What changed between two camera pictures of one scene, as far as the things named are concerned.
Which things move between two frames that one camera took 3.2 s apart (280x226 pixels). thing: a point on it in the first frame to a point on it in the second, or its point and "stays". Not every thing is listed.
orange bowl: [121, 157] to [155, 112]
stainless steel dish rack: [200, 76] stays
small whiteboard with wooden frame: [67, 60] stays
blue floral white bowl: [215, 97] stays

...

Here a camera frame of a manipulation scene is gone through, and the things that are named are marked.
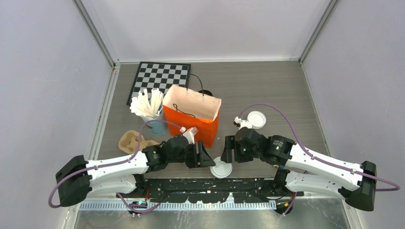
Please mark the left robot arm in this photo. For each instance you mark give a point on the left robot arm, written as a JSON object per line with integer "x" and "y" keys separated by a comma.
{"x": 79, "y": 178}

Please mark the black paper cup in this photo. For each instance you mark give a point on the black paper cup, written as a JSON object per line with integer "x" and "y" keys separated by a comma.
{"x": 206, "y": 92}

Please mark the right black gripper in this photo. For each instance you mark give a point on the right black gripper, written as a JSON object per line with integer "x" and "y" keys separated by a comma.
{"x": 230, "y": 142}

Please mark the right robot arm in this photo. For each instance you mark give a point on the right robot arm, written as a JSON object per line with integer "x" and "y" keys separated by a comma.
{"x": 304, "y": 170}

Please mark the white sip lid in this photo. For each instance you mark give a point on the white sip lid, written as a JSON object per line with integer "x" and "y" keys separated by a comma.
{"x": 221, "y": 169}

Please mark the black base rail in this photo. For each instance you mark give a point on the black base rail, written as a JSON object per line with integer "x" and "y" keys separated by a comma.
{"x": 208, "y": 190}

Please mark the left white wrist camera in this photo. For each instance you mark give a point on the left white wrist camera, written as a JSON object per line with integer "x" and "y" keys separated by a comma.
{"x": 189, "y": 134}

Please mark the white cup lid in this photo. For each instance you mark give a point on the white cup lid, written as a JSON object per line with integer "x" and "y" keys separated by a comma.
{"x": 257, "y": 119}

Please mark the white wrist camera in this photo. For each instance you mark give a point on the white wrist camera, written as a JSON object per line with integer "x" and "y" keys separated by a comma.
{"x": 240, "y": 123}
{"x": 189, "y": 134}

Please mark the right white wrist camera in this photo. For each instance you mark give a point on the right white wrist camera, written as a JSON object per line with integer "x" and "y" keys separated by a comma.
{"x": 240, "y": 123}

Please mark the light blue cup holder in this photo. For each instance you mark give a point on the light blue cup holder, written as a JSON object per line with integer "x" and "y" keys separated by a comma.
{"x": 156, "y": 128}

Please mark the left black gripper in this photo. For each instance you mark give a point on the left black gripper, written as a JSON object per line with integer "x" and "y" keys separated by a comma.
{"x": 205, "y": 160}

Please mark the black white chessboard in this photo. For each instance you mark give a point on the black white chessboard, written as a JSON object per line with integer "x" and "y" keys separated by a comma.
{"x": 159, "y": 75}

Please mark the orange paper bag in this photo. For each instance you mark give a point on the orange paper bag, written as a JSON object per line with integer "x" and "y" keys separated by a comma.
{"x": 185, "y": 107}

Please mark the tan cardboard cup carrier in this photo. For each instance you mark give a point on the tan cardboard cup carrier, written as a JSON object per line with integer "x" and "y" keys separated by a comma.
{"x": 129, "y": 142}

--

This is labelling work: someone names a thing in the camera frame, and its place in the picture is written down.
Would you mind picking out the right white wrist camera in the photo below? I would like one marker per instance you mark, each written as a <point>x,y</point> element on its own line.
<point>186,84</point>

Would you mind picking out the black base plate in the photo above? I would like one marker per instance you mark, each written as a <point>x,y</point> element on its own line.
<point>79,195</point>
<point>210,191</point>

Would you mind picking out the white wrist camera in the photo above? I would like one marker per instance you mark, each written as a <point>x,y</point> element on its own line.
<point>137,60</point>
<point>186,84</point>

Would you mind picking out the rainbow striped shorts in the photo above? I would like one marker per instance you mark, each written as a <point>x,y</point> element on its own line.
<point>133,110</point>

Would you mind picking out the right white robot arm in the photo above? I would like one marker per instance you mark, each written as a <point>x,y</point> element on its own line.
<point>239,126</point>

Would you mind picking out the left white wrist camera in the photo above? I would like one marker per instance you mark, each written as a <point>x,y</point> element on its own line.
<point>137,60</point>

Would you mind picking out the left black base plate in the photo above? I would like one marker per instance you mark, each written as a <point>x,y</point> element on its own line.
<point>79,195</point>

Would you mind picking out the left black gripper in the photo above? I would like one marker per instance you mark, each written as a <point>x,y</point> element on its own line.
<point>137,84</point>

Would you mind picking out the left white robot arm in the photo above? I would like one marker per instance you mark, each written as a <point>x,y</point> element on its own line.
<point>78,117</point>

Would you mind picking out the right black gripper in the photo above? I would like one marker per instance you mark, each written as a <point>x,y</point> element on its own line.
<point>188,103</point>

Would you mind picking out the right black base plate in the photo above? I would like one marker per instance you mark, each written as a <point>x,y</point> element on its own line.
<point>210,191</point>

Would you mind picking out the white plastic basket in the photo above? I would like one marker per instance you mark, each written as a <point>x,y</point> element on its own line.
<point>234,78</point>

Exercise description | In the data above, retype exactly and only the lines between the one holding "Would you mind picking out the left white wrist" and the one holding "<point>234,78</point>", inclusive.

Written solution |
Would you mind picking out the left white wrist camera in the photo above? I would like one marker per instance you mark, each written as a <point>x,y</point> element on its own line.
<point>137,60</point>

Would you mind picking out the left black base plate in the photo above? I would like one marker per instance you mark, each written as a <point>x,y</point> element on its own line.
<point>79,195</point>

Would you mind picking out the left black gripper in the photo above? I would like one marker per instance you mark, each written as a <point>x,y</point> element on its own line.
<point>137,84</point>

Would you mind picking out the left white robot arm in the photo above? I would like one marker per instance you mark, each written as a <point>x,y</point> element on its own line.
<point>78,117</point>

Would you mind picking out the right black gripper in the photo above? I would like one marker per instance you mark, each written as a <point>x,y</point> element on its own line.
<point>188,103</point>

Would you mind picking out the right black base plate in the photo above? I would like one marker per instance you mark, each written as a <point>x,y</point> element on its own line.
<point>210,191</point>

Would you mind picking out the white plastic basket in the photo above? I would like one marker per instance you mark, each written as a <point>x,y</point> element on its own line.
<point>234,78</point>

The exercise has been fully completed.